• What the task requires
Every line between the one containing "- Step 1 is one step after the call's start" and the last line of the data, both included, is to be set down exactly, and pictures are to be omitted.

------------------------

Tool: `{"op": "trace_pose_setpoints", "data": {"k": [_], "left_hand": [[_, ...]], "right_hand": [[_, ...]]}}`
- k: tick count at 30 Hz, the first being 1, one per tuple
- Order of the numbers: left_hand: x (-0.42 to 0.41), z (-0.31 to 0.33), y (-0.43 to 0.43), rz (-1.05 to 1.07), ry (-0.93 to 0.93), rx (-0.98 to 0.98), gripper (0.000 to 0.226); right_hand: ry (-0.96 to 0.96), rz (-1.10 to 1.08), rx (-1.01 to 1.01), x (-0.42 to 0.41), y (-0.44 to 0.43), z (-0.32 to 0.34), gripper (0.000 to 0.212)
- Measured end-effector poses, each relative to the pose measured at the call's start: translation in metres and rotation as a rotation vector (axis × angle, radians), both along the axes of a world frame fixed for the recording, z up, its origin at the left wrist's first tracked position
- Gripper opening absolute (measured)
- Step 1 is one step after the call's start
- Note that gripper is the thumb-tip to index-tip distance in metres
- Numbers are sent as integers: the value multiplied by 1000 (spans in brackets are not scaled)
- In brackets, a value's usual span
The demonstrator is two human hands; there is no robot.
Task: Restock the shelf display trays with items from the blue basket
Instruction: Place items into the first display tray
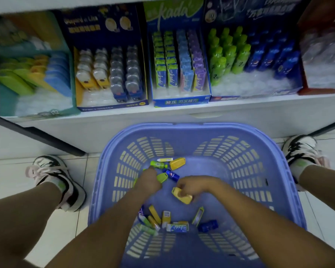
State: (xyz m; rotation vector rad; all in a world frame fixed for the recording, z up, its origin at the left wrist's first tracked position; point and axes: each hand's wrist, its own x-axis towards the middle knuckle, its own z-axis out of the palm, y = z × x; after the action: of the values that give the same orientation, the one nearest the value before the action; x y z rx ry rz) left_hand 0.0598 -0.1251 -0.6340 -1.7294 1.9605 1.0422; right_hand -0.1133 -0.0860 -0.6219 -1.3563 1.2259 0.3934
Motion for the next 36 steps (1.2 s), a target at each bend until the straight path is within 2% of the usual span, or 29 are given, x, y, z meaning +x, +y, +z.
{"op": "trace_pose_setpoints", "data": {"k": [2,5,9,12,14,18,20,25,28,32,36], "left_hand": [[-5,25,-10,-23,23,-12,19],[-10,70,-26,-32,62,-48,16],[0,133,-40,23,167,-152,15],[17,181,-43,64,263,-144,31],[34,213,-42,122,360,-94,30],[82,268,-41,292,552,-39,8],[109,285,-43,430,650,-50,11],[165,302,-53,798,892,-10,31],[186,297,-57,861,983,49,45],[203,285,-59,922,1022,13,44],[221,277,-58,988,1072,-22,43]], "right_hand": [[-34,-52,-5,-6,-10,22,14],[-26,-107,-153,-16,-26,57,27],[-122,-422,-388,-22,-40,102,21],[-221,-484,-508,-16,-43,135,20],[-283,-502,-612,-6,-44,154,16],[-418,-555,-770,22,-43,183,25],[-468,-578,-831,36,-45,197,29],[-451,-527,-1072,79,-73,226,33],[-424,-482,-1226,118,-104,239,36],[-407,-362,-1300,167,-147,247,30],[-266,-209,-1323,198,-186,240,28]]}}
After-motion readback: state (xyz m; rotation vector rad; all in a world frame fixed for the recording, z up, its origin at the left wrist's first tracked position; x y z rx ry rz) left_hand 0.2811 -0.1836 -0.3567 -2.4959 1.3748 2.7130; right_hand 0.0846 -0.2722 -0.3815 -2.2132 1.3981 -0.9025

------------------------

• Task response
- Step 1 is one step after the call's start
- Note that gripper is the thumb-tip to index-tip distance in metres
- Numbers are sent as integers: the value multiplied by 1000 (spans in brackets are not scaled)
- In brackets, a value's usual span
The demonstrator is two human hands; there is no robot.
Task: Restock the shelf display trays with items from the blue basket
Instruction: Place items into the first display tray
State: (xyz m; rotation vector rad; all in a world frame fixed for the recording, z up, its origin at the left wrist's first tracked position; point and axes: each hand's wrist, its own x-axis towards the middle knuckle, its own z-axis out of the palm, y = z × x; after the action: of the values that give the same orientation, the one nearest the value before the action; x y z rx ry rz) left_hand 0.0598 -0.1251 -0.6340 -1.7294 1.9605 1.0422; right_hand -0.1133 -0.0860 -0.6219 -1.3563 1.2259 0.3934
Motion for the next 36 steps (1.2 s), a target at each bend until the straight path is within 2% of the usual span, or 29 are given, x, y, z meaning +x, +y, +z.
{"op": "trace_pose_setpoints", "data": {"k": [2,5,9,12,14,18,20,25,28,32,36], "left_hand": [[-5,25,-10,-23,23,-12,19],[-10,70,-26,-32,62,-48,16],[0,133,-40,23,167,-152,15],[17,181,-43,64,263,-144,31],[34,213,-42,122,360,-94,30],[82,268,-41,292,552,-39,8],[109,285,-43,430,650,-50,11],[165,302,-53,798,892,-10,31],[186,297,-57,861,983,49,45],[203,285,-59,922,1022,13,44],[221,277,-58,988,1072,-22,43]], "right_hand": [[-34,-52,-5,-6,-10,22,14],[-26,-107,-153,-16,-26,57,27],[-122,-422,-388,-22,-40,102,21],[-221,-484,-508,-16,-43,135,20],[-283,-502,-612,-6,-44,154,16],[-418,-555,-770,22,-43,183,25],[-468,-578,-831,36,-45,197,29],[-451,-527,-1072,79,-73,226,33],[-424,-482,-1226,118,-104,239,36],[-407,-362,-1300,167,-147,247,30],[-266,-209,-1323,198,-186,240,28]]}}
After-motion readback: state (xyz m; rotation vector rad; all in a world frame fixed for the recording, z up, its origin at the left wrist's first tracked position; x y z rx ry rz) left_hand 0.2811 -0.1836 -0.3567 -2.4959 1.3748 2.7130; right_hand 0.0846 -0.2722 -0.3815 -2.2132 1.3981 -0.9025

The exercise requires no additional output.